● **Required action**
Check each line of the records below for the word "sleeve" and copy those where it appears.

● **Data provided**
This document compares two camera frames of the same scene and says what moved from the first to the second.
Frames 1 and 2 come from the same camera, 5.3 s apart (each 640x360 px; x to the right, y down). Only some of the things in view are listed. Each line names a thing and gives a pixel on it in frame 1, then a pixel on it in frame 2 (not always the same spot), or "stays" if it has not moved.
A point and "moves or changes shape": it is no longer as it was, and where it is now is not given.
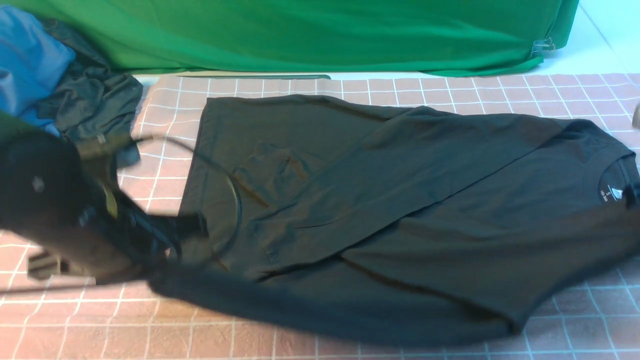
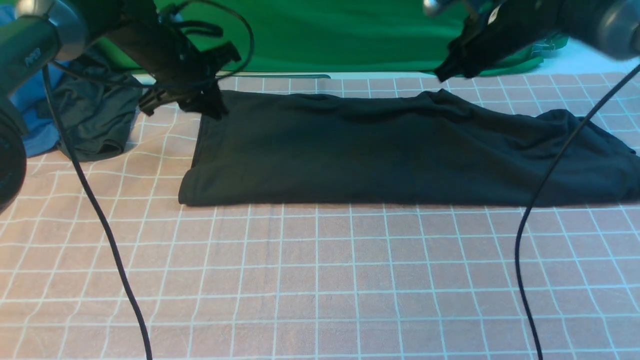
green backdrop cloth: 152,36 stays
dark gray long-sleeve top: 354,226 moves or changes shape
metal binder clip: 543,45 stays
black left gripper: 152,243 → 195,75
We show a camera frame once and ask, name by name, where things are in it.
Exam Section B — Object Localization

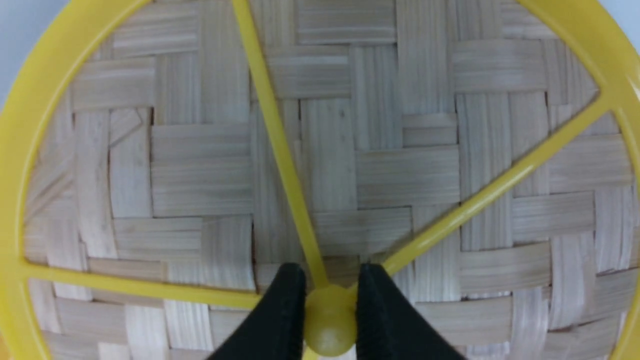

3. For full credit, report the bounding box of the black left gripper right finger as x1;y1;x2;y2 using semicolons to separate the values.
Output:
356;263;464;360

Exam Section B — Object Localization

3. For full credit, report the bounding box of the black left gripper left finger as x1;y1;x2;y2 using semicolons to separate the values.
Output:
208;263;307;360

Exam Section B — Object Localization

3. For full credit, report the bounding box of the woven bamboo steamer lid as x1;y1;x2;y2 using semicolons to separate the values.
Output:
1;0;639;360

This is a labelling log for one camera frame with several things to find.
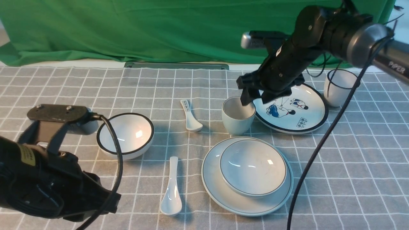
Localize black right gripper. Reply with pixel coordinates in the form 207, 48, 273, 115
236, 38, 323, 106

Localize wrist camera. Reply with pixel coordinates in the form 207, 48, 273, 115
241, 30, 289, 49
18, 104, 98, 155

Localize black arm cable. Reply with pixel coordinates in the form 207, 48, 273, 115
75, 113, 124, 230
287, 13, 405, 230

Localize black-rimmed white bowl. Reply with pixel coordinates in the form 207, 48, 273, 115
96, 113, 154, 160

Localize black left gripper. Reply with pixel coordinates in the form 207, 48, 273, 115
0, 137, 121, 222

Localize illustrated black-rimmed plate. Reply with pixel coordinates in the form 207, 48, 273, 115
254, 83, 328, 134

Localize green backdrop cloth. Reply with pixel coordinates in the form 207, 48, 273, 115
0, 0, 397, 68

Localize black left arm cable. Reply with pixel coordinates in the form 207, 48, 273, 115
75, 113, 124, 230

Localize patterned white ceramic spoon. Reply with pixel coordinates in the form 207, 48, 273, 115
180, 99, 203, 132

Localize shallow white bowl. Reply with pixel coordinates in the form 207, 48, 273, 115
219, 139, 289, 197

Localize large white plate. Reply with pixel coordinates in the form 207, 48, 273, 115
202, 136, 294, 217

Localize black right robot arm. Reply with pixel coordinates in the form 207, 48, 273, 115
236, 0, 409, 106

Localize black-rimmed white cup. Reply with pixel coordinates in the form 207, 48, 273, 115
323, 69, 358, 107

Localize plain white ceramic spoon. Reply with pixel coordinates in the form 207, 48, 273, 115
160, 156, 182, 216

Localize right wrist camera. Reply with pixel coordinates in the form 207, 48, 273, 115
241, 30, 289, 49

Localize pale green ceramic cup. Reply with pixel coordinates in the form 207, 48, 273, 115
222, 96, 256, 136

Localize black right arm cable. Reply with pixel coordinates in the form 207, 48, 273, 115
287, 13, 405, 230

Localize grey checked tablecloth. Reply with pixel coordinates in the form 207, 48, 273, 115
0, 67, 409, 230

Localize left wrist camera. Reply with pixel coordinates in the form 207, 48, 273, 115
18, 104, 98, 155

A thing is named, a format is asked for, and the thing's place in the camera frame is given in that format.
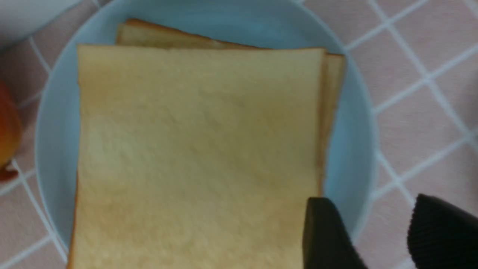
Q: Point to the light blue bread plate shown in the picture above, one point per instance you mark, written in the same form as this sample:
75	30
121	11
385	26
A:
352	165

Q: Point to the red yellow pomegranate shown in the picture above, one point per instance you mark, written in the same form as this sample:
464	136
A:
10	133

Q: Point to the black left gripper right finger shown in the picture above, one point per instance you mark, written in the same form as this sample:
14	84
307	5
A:
442	235

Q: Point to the toast slice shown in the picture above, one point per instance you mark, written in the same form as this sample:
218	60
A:
134	32
195	158

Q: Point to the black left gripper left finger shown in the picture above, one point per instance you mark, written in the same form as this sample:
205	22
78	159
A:
325	241

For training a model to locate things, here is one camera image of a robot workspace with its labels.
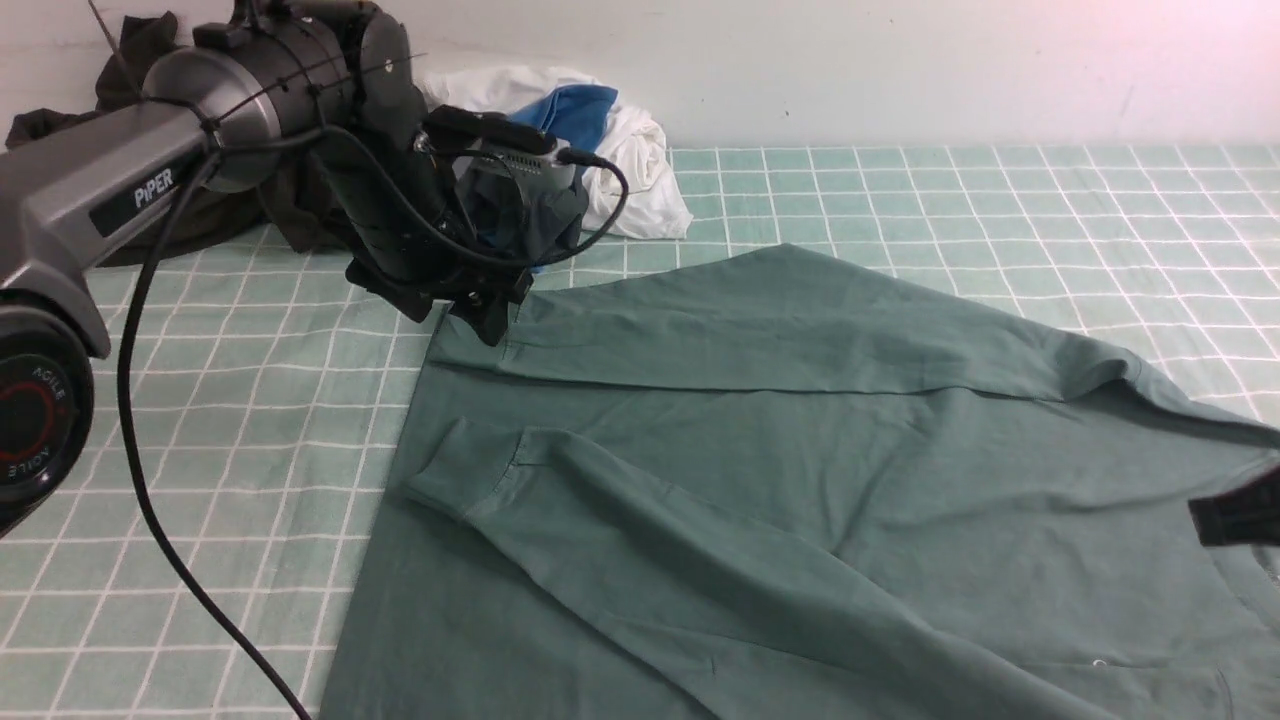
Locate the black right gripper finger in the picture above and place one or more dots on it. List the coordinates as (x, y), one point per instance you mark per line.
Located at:
(1244, 516)

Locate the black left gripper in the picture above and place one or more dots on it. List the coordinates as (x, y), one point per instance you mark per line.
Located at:
(413, 246)

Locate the green long-sleeve top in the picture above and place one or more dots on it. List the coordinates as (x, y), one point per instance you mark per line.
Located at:
(785, 487)

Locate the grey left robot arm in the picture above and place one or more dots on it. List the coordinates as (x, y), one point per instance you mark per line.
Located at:
(278, 79)

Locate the dark teal crumpled garment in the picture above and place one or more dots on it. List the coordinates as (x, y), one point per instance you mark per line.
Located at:
(526, 221)

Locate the white crumpled garment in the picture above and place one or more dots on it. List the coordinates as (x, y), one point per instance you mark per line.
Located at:
(633, 141)

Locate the blue crumpled garment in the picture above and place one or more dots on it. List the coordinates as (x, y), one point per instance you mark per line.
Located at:
(578, 115)

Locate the black-brown crumpled garment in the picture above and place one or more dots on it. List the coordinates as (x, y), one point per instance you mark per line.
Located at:
(295, 200)

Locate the green checkered table cloth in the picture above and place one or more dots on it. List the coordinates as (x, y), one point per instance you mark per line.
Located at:
(269, 393)

● **Written solution**
dark gray long-sleeve top: 354,226 moves or changes shape
Locate the green long-sleeve top in the picture above and place one or more dots on it. List the coordinates as (x, y), one point per instance you mark per line.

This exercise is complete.